After: consolidate progress
Closing the cycle trains your brain not to associate the stage with threat. Each exposure is an investment.
- Brief decompression: three long breaths and a short walk.
- Objective log: write down 3 things that worked, 1 concrete improvement, and one piece of evidence that the monster stayed small.
- Reinforcement: share a learning with someone; putting it into words cements the progress.
When to seek additional support
If anxiety blocks you recurrently or keeps you from opportunities, add allies.
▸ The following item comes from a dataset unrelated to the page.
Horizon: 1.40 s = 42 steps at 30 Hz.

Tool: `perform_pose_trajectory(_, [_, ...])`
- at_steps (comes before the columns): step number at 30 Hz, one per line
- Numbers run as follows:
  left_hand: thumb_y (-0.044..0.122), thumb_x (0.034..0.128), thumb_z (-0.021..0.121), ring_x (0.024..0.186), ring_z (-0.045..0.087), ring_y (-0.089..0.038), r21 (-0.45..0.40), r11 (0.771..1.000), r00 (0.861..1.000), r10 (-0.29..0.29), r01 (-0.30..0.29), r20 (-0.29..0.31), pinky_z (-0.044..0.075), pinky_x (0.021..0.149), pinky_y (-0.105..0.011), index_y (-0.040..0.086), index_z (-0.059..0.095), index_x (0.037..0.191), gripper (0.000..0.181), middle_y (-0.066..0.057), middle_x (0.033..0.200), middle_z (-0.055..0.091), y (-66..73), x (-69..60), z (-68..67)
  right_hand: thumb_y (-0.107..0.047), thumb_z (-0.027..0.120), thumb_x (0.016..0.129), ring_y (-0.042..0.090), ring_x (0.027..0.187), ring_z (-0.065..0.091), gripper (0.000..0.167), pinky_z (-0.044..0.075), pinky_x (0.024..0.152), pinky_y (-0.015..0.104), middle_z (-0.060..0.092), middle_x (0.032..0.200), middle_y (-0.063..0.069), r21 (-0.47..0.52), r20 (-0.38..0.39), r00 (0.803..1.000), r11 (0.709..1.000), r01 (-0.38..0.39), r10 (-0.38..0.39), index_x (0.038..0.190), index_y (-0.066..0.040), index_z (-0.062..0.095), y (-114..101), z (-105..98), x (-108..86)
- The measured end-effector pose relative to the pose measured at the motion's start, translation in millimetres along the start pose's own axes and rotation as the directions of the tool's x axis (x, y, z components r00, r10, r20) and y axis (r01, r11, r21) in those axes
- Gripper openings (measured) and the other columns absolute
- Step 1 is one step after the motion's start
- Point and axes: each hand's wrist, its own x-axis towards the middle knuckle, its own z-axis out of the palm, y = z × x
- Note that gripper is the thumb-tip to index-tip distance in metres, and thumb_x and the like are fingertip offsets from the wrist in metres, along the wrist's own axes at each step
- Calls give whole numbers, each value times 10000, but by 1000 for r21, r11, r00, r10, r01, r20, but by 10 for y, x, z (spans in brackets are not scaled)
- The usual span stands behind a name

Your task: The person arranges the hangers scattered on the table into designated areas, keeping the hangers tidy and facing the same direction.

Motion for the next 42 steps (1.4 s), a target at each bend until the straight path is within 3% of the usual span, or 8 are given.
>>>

It's not surrendering; it's professionalizing your preparation.
- Signs: repeated panic attacks, persistent avoidance, severe insomnia, excessive use of sedatives or alcohol.
- Helpful supports: public-speaking skills training, cognitive behavioral therapy, gradual exposure techniques, targeted coaching.
- Goal: reduce reactivity and expand your toolbox, not eliminate all activation.
2-minute mini-plan right before going on
- Exhale slowly 3 times to downshift.
- Quick grounding: feel the weight in your feet and the contact of your hands.
- Repeat your opening line under your breath and your operational mantra.
- Physical anchor: discreet gesture associated with calm.
- Remember your goal in one line: “Deliver X to this audience”.
- Soft smile, lift your chest, take the first step with confidence.
The monster will probably come to every performance. It doesn't need to disappear for you to shine. If you treat it like a clumsy helper — you thank it for the warning, give it small tasks, and then set it aside — you take back the helm. With practice, realistic preparation, and clear rituals, anticipation stops being an abyss and becomes a launchpad.